__What you have to do__
Line by line, copy the data below exactly.

BEGIN

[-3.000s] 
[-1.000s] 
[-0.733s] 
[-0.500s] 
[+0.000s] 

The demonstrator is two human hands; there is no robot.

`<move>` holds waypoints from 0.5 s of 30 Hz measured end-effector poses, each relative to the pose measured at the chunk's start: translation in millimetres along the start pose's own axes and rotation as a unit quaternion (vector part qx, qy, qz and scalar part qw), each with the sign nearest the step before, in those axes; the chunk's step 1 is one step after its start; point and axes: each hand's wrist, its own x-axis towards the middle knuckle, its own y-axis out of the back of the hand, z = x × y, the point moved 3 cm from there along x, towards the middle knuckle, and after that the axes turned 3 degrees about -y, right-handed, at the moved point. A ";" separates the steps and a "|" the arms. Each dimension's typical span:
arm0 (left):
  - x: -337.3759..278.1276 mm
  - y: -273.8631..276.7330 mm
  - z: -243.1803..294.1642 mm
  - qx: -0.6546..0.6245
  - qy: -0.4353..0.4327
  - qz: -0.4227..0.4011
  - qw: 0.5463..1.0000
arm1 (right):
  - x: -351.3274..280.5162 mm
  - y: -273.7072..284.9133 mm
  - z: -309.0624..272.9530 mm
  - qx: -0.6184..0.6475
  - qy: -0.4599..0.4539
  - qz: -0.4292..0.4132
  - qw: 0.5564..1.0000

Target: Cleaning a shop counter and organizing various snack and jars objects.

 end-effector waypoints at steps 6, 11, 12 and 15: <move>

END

__Answer box__
[-3.000s] 
[-1.000s] 
[-0.733s] 
[-0.500s] 
[+0.000s] 

The demonstrator is two human hands; there is no robot.

`<move>` holds waypoints from 0.5 s of 30 Hz measured end-effector poses, each relative to the pose measured at the chunk's start: translation in millimetres along the start pose's own axes and rotation as a unit quaternion (vector part qx, qy, qz and scalar part qw), each with the sign nearest the step before, in those axes; the chunk's step 1 is one step after its start; point and axes: each hand's wrist, its own x-axis towards the middle knuckle, its own y-axis out of the back of the hand, z = x × y, the point moved 3 cm from there along x, towards the middle knuckle, and after that the axes turned 3 degrees about -y, right-handed, at the moved point. A ";" separates the steps and a "|" the arms. Each dimension's typical span:
arm0 (left):
  - x: -337.3759..278.1276 mm
  - y: -273.8631..276.7330 mm
  - z: -243.1803..294.1642 mm
  - qx: -0.6546..0.6245
  - qy: -0.4353..0.4327
  - qz: -0.4227..0.4011
  - qw: 0.5463..1.0000
arm1 (right):
  - x: -351.3274..280.5162 mm
  - y: -273.7072..284.9133 mm
  - z: -309.0624..272.9530 mm
  - qx: -0.6184..0.6475
  - qy: -0.4599..0.4539
  - qz: -0.4292..0.4132
  - qw: 0.5564..1.0000

Target: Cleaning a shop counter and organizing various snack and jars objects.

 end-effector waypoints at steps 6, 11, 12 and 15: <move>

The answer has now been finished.